Task prompt:
What is needed is an exact copy of the lines in the entries below from the one holding "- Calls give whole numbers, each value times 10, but" through the one holding "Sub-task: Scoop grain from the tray", pictures excluded.

[Stored data entries]
*** Begin section ***
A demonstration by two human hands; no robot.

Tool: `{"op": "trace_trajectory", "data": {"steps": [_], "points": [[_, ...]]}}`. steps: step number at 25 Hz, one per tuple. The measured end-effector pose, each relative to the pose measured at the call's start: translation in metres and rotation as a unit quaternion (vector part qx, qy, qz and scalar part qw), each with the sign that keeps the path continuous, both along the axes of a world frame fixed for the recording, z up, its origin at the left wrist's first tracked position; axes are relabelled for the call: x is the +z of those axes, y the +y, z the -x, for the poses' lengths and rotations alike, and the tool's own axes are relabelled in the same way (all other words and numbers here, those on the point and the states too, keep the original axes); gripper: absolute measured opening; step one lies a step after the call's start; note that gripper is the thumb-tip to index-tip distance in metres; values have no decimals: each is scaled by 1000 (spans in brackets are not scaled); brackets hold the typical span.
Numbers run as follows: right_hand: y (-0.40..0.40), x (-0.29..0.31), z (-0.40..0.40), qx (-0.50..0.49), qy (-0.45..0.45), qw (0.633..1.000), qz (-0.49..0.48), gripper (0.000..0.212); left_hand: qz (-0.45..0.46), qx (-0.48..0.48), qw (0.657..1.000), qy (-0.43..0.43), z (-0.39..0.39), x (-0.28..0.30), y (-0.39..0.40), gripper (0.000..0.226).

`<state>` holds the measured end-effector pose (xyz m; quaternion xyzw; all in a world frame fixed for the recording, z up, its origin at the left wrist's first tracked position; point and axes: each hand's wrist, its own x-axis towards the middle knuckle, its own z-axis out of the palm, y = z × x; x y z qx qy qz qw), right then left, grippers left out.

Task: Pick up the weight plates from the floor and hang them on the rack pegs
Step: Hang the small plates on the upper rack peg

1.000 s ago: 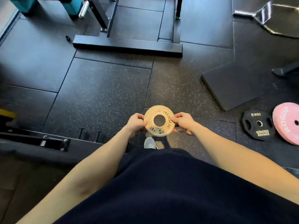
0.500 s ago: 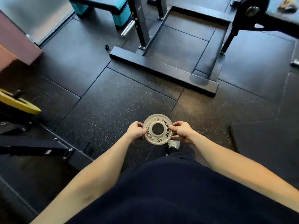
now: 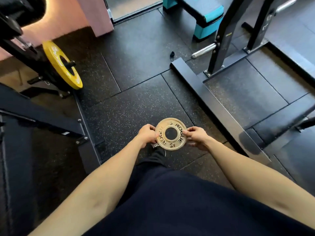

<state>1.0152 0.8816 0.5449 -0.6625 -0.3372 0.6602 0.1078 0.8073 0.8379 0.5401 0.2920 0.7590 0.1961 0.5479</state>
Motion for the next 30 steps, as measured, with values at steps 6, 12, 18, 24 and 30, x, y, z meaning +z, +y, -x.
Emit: {"op": "trace_trajectory", "data": {"steps": [6, 12, 18, 24, 30], "points": [[162, 7, 70, -10, 31, 999, 2, 12, -18, 11, 1000, -23, 70, 2, 154, 18], [303, 16, 133, -3, 42, 999, -5, 13, -19, 28, 999, -19, 133, 11, 289, 17], [466, 4, 194, 57, 45, 997, -10, 14, -19, 86, 996, -26, 186, 5, 429, 17], [637, 23, 252, 133, 49, 989, -32, 13, -43, 165, 985, -25, 227, 23, 570, 15], [751, 29, 313, 183, 44, 981, -47, 18, -37, 206, 978, -1, 279, 32, 678, 14]]}}
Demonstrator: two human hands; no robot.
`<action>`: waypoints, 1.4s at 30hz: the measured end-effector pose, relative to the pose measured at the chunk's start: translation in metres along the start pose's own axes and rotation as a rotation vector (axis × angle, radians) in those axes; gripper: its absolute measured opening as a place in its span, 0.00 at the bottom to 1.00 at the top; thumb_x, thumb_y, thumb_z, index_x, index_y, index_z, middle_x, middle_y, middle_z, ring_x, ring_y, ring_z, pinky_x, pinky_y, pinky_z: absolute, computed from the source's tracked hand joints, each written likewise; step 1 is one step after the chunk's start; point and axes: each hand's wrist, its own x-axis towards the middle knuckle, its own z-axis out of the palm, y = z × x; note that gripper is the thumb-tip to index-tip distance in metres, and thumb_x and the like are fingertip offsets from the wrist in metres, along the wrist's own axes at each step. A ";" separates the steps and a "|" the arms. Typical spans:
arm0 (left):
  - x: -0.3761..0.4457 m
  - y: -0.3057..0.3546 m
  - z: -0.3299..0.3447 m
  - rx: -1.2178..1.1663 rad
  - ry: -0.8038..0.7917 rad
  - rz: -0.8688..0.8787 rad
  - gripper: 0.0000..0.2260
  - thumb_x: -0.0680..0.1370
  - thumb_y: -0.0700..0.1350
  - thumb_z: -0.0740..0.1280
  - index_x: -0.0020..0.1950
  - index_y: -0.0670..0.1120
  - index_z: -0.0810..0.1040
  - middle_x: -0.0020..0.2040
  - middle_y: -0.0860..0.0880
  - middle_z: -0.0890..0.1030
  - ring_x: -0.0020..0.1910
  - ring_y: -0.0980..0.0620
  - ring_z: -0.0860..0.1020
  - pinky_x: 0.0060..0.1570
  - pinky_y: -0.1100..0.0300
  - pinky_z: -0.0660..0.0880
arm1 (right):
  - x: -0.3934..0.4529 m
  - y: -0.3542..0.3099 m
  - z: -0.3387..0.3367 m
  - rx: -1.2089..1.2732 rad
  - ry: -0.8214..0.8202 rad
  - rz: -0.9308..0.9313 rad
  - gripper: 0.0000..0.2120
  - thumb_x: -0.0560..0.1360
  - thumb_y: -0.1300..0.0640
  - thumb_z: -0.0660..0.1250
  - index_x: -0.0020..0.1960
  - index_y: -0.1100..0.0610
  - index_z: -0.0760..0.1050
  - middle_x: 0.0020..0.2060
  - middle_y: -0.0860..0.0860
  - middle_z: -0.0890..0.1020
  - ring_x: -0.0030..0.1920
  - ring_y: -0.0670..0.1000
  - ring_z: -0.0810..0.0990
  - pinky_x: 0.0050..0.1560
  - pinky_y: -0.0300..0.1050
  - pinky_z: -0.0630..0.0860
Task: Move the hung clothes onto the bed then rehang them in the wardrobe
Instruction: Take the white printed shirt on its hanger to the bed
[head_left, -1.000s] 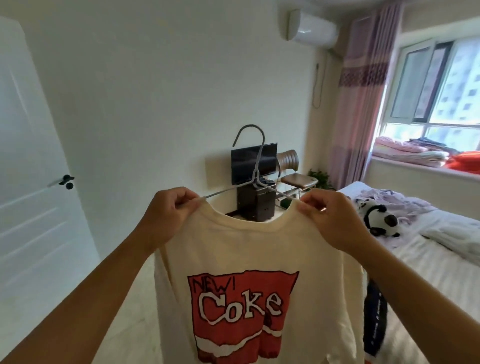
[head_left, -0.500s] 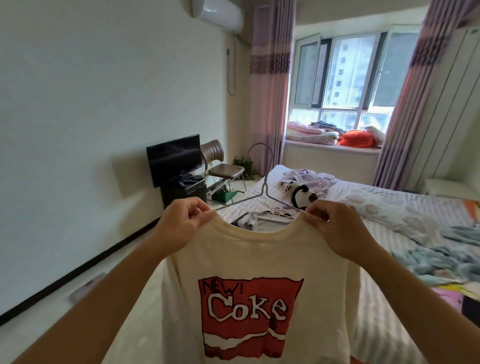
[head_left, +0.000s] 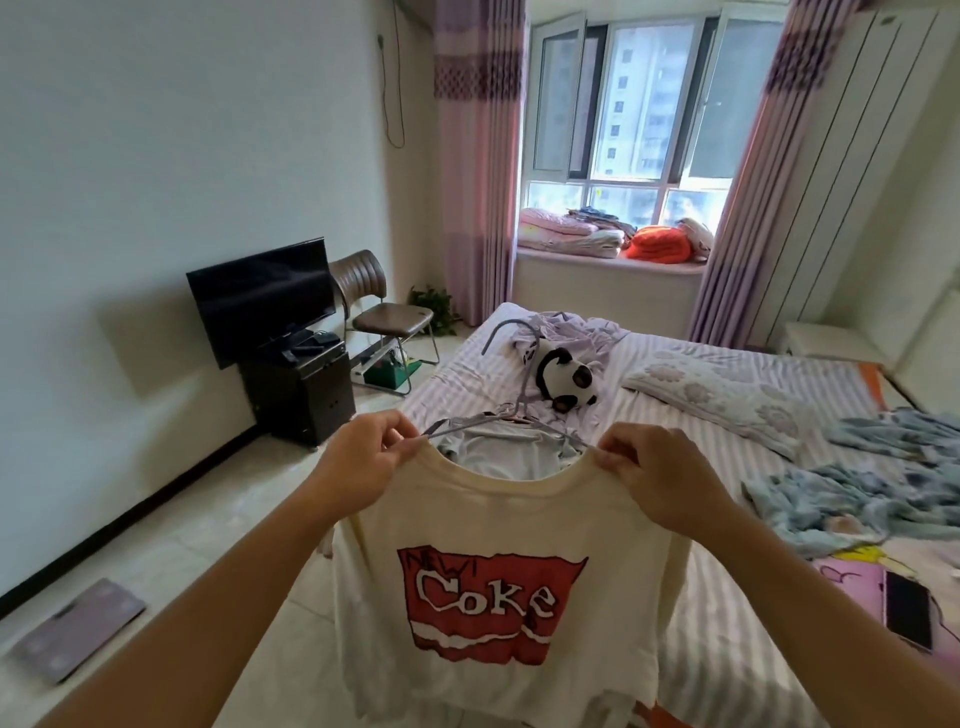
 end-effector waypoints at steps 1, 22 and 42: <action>0.014 -0.005 0.007 0.013 -0.014 -0.008 0.04 0.78 0.49 0.68 0.46 0.52 0.79 0.39 0.50 0.81 0.37 0.52 0.80 0.38 0.59 0.76 | 0.013 0.008 0.006 -0.004 -0.017 0.007 0.07 0.77 0.47 0.68 0.42 0.48 0.78 0.35 0.43 0.81 0.39 0.46 0.80 0.45 0.50 0.77; 0.319 -0.111 0.107 0.065 -0.200 -0.045 0.03 0.78 0.49 0.69 0.45 0.52 0.79 0.41 0.51 0.80 0.40 0.54 0.78 0.44 0.56 0.77 | 0.263 0.107 0.116 -0.040 -0.155 0.242 0.07 0.78 0.51 0.67 0.43 0.50 0.79 0.37 0.44 0.81 0.40 0.45 0.79 0.45 0.45 0.77; 0.560 -0.215 0.229 0.099 -0.285 -0.228 0.05 0.80 0.49 0.66 0.45 0.51 0.77 0.40 0.52 0.78 0.41 0.54 0.76 0.39 0.60 0.72 | 0.496 0.242 0.263 0.056 -0.283 0.434 0.07 0.79 0.53 0.66 0.42 0.50 0.76 0.40 0.48 0.81 0.41 0.47 0.78 0.39 0.40 0.71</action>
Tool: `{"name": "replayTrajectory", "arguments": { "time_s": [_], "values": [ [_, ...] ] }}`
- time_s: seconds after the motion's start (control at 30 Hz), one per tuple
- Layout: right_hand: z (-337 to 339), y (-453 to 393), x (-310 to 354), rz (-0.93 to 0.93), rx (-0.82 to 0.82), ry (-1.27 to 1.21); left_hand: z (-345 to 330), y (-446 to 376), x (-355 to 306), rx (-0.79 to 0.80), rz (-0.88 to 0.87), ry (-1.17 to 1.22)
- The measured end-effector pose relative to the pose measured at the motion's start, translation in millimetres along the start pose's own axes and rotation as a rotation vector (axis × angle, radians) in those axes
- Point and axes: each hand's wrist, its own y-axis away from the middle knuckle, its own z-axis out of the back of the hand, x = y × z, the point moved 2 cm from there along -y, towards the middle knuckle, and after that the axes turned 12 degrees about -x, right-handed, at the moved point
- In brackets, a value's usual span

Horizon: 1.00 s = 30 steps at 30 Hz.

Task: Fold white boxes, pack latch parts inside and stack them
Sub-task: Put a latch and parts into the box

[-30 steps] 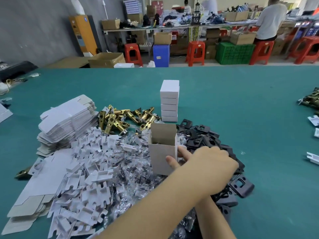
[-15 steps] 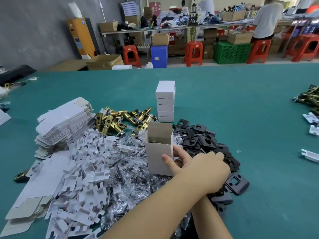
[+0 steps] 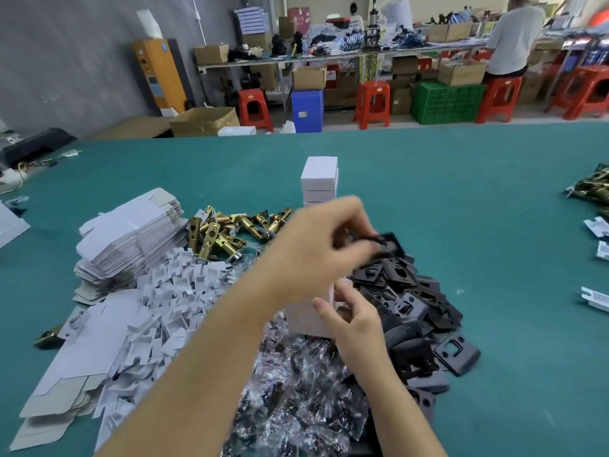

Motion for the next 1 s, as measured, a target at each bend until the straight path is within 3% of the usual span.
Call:
{"name": "replayTrajectory", "arguments": {
  "time_s": [0.17,0.37,1.0],
  "values": [
    [1,1,3,-0.028,0.004,-0.025,58,5,35,-0.227,0.080,-0.050],
    [1,1,3,-0.044,0.001,-0.034,50,13,59,-0.262,0.157,-0.293],
    [0,-1,5,-0.025,-0.009,-0.055,14,21,71,0.289,0.255,-0.472]
  ]
}}
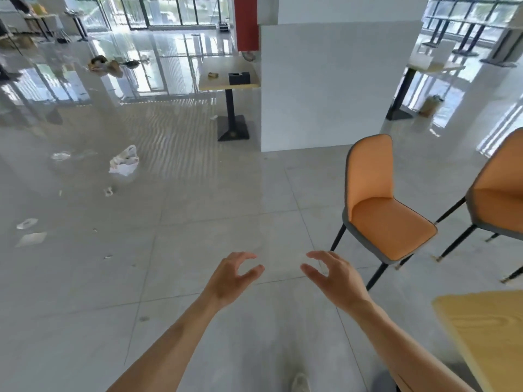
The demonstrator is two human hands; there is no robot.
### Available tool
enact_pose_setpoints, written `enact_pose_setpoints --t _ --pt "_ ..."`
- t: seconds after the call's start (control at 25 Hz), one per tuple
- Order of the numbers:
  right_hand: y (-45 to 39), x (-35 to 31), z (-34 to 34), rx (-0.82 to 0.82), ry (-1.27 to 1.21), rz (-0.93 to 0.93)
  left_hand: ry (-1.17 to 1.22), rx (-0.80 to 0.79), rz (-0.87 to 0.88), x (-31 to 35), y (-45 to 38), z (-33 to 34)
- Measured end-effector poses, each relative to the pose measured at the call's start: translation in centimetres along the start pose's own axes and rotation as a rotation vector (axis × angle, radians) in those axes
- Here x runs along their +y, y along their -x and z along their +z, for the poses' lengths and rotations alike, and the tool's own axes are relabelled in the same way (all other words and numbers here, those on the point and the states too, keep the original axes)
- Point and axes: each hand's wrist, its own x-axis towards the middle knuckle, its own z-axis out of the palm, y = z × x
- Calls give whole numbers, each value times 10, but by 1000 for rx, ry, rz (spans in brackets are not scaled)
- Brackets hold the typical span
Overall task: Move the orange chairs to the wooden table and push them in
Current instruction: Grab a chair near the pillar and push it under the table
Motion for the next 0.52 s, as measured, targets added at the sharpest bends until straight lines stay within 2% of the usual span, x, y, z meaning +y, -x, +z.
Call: enact_pose_setpoints --t 0.24,0.52 --pt "-124 45 -11 37 -27 63 -34 -66 -2 4 -149 10" --pt "-285 79 -65 5 -13 33 -22 -64 3 41 -315 15"
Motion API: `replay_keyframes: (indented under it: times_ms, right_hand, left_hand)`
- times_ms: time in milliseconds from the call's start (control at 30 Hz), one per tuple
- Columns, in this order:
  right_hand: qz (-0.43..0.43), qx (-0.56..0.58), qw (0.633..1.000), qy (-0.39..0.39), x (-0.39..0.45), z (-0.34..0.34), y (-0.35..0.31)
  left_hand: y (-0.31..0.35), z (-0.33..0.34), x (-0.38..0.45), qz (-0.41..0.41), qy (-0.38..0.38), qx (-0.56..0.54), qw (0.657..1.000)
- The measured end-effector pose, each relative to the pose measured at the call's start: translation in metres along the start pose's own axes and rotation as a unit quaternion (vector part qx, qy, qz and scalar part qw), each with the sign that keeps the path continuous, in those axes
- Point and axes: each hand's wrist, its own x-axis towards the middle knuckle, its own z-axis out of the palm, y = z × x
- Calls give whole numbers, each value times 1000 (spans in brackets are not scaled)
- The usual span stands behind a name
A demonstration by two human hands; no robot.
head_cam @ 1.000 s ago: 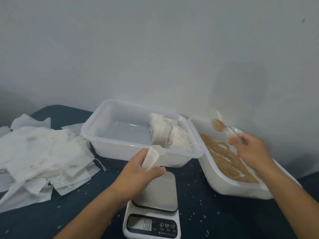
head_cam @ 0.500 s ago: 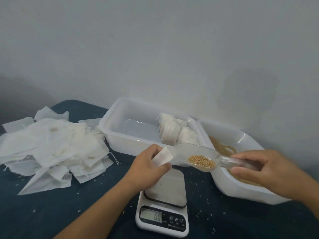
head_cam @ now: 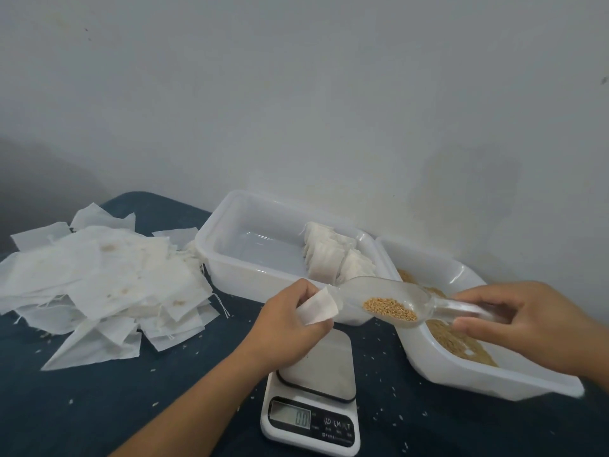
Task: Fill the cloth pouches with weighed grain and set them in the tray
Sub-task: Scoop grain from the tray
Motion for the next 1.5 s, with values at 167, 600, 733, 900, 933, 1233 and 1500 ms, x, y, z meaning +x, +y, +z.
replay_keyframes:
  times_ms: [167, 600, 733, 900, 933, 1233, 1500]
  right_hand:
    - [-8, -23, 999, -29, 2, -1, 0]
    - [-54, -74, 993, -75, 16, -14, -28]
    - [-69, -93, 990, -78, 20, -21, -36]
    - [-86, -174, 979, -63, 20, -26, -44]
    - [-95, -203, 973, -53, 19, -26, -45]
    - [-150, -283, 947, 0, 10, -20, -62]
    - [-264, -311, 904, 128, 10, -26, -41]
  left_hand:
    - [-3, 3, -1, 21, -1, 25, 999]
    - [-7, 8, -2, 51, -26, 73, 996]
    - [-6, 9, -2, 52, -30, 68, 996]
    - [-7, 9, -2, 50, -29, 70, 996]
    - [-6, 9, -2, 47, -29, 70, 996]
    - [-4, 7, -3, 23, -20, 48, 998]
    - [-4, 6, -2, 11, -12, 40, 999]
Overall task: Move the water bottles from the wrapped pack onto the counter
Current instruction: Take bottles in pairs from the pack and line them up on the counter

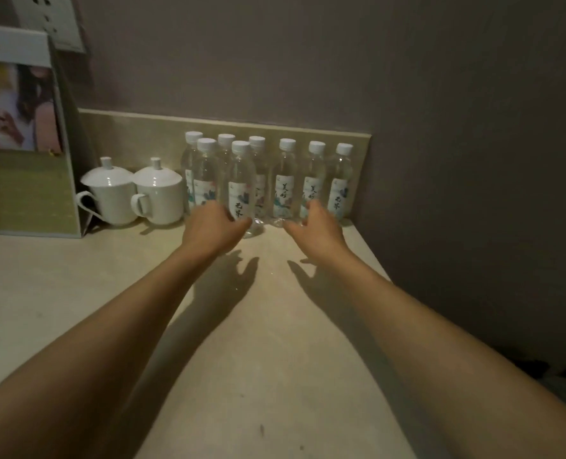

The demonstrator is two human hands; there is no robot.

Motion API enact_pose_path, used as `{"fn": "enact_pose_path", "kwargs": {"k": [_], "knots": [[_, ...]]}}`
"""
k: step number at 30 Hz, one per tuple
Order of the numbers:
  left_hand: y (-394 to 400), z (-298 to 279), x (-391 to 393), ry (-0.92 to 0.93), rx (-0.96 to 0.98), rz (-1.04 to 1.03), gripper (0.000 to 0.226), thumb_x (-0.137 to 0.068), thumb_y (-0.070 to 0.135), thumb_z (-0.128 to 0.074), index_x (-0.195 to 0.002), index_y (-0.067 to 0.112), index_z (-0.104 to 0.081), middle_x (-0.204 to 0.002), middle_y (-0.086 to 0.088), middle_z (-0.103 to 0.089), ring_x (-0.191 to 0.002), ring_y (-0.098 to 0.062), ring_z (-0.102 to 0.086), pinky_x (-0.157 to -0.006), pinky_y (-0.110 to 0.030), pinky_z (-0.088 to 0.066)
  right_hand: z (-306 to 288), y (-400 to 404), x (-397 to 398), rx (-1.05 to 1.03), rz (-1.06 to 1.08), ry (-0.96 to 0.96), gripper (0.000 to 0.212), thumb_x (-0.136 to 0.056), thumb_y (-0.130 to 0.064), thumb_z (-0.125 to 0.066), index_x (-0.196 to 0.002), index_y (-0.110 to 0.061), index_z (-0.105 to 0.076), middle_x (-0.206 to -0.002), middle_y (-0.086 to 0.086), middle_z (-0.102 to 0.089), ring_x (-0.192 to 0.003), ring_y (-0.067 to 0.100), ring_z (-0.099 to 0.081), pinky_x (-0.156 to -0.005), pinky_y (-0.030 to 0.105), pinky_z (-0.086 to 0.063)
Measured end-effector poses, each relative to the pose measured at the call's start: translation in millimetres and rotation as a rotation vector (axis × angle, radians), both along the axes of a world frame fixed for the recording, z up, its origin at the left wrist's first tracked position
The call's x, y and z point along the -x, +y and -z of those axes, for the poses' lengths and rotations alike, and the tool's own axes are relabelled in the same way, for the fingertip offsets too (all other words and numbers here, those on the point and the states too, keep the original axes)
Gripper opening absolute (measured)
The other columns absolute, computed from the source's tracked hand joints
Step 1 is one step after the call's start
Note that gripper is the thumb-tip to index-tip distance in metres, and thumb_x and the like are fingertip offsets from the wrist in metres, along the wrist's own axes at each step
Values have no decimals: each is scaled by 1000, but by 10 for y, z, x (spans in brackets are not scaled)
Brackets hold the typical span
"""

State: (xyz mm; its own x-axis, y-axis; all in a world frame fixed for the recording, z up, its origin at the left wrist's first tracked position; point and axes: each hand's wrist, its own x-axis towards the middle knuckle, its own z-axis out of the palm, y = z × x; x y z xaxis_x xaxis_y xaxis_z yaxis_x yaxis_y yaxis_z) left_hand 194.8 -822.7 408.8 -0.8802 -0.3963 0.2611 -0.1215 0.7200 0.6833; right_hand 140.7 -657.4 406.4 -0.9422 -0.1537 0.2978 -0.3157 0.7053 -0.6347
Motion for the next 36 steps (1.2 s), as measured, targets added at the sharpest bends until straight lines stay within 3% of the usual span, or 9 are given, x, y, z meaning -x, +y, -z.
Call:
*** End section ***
Answer section:
- Calls give whole numbers, each value times 10, but by 1000 for rx, ry, rz (spans in brackets are not scaled)
- Brackets hold the typical span
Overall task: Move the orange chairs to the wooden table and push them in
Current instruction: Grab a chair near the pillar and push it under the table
Motion for the next 0.52 s, as measured, targets added at the sharpest bends until straight lines stay within 2% of the usual span, x, y, z meaning +y, -x, +z.
Call: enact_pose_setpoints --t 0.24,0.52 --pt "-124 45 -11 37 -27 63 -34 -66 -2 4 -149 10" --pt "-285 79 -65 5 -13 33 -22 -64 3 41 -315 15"
Motion API: `replay_keyframes: (indented under it: times_ms, right_hand, left_hand)`
- times_ms: time in milliseconds from the call's start (control at 30 Hz), one per tuple
- Columns, in this order:
  right_hand: qz (-0.43..0.43), qx (-0.56..0.58), qw (0.633..1.000), qy (-0.39..0.39), x (-0.39..0.45), z (-0.34..0.34), y (-0.35..0.31)
  left_hand: y (-0.31..0.35), z (-0.33..0.34), x (-0.38..0.45), qz (-0.41..0.41), qy (-0.38..0.38), qx (-0.56..0.54), qw (0.657..1.000)
- The measured end-effector pose, each relative to the pose measured at the call's start: translation in metres along the start pose's own axes and rotation as a unit quaternion (vector part qx, qy, qz and scalar part qw), each with the sign that keeps the path continuous, in those axes
- Point and axes: each hand's wrist, its own x-axis towards the middle knuckle, its own z-axis out of the palm, y = z × x
- Calls give whole numbers, each value times 1000 (spans in brackets are not scaled)
- The usual span stands behind a name
A demonstration by two human hands; no robot.
head_cam @ 1.000 s ago: 
head_cam @ 0.500 s ago: 
head_cam @ now: 
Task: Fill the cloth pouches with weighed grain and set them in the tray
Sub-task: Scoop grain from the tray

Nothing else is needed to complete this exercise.